De pie frente a la Catedral de Burdeos, el aire está impregnado del aroma del pan recién horneado de las boulangeries cercanas. Escuchas el suave murmullo de voces mientras locales y turistas pasan, sus pasos resonando contra la piedra. Las altas agujas de la catedral se elevan hacia el cielo, proyectando largas sombras sobre los adoquines mientras el sol comienza su ascenso. Una suave brisa lleva las dulces notas de las flores en flor de la plaza cercana, invitándote a comenzar tu viaje.
A medida que te pones en marcha, pasearás por la Rue de la Rousselle, donde el paisaje cambia de la gran catedral a tiendas y cafés pintorescos. Las calles se estrechan y los sonidos de tazas tintineando y risas llenan el aire. Continuando hacia la Place du Palais, notarás los vibrantes colores de los edificios circundantes, la luz calentando las fachadas de piedra. La atmósfera comienza a cambiar a medida que te diriges hacia Rue des Faussets; el bullicio de la actividad aumenta, y el aroma de las delicias locales flota en el aire, atrayéndote.
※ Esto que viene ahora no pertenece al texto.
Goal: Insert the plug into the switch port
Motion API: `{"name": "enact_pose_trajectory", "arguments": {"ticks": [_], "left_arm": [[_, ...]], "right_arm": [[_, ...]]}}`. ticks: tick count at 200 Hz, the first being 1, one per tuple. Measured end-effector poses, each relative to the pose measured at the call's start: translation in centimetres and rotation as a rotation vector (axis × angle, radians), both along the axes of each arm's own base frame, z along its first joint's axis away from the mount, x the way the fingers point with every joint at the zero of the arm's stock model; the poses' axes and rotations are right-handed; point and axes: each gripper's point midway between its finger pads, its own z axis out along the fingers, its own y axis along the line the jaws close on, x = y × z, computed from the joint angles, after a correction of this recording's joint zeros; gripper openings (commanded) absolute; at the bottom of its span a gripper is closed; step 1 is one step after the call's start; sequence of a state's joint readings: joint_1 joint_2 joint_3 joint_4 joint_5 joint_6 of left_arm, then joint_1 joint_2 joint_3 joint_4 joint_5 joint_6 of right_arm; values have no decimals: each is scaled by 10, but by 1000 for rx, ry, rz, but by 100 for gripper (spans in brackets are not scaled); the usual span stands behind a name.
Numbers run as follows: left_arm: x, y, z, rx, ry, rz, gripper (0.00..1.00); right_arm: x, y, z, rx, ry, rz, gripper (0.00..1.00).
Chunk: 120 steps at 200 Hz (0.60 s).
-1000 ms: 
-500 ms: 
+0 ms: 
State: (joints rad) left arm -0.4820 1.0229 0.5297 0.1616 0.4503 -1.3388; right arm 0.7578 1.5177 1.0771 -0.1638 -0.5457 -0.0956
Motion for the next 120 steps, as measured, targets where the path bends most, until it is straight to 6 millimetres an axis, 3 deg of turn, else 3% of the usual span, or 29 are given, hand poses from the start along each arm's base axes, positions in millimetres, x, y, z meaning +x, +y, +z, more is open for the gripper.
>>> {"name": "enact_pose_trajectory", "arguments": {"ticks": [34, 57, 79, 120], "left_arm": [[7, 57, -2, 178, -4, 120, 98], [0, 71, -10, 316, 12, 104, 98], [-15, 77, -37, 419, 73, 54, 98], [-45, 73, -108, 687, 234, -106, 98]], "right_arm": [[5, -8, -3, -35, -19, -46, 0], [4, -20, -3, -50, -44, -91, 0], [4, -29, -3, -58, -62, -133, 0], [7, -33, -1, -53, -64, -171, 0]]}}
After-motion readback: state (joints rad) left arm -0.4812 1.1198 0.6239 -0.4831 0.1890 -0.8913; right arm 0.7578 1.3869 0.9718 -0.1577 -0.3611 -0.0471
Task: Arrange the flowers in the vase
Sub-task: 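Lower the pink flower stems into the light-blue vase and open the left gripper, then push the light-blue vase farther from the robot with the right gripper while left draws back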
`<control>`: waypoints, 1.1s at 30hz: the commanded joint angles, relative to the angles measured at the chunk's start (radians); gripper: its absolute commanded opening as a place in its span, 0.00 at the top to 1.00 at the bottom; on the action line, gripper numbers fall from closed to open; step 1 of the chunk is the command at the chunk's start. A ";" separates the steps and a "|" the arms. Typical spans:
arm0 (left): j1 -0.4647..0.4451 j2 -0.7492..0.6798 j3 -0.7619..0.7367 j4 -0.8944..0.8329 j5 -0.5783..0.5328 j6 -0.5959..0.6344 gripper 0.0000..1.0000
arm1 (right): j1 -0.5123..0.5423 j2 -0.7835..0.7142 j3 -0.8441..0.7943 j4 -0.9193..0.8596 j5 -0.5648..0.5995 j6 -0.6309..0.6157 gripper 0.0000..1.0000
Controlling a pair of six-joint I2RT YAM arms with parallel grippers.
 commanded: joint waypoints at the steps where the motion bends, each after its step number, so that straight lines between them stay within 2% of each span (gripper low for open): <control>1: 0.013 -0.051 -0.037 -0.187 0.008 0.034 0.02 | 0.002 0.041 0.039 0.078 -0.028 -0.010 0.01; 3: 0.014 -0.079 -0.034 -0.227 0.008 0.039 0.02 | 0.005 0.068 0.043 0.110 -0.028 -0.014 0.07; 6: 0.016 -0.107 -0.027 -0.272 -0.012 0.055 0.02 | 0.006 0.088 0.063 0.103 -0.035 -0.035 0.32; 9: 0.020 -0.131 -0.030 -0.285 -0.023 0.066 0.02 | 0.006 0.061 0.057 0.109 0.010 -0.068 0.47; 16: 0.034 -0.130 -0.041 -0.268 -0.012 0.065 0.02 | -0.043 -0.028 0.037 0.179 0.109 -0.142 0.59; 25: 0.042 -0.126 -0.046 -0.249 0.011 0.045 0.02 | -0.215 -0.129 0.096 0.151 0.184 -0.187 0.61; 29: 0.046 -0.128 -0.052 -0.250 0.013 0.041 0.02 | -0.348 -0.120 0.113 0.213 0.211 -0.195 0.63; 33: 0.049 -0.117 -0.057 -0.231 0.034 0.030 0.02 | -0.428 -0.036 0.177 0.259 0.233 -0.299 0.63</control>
Ten cuidado con los adoquines irregulares bajo tus pies, especialmente al navegar por las secciones más empinadas que llevan a la basílica. El tráfico puede ser impredecible en algunas áreas, así que mantén los ojos abiertos para ciclistas y coches. Algunas tiendas pueden cerrar antes de lo esperado, así que planifica con anticipación si quieres detenerte por un bocadillo rápido o un souvenir. Además, cuida tus pertenencias, ya que los carteristas pueden ser una preocupación en áreas concurridas, particularmente cerca de lugares populares como la basílica.
Para esta caminata, usa zapatos cómodos para enfrentar las calles adoquinadas, y considera llevar una botella de agua para mantenerte hidratado. Dependiendo de la temporada, puede que necesites una chaqueta ligera, ya que las mañanas pueden ser frías, mientras que las tardes se calientan. Si caminas en verano, no olvides el protector solar o un sombrero para protegerte de los rayos del sol.
A medida que te acercas a la Basílica de San Miguel, el momento que te detiene en seco es durante la hora dorada. El sol poniente proyecta un cálido resplandor sobre los intrincados detalles de la basílica, iluminando la fachada en tonos de naranja y rosa. El aire está lleno del suave sonido de las campanas sonando, y mientras estás allí, los aromas que se mezclan del incienso y el jazmín en flor crean una atmósfera serena que te hace sentir parte de algo más grande.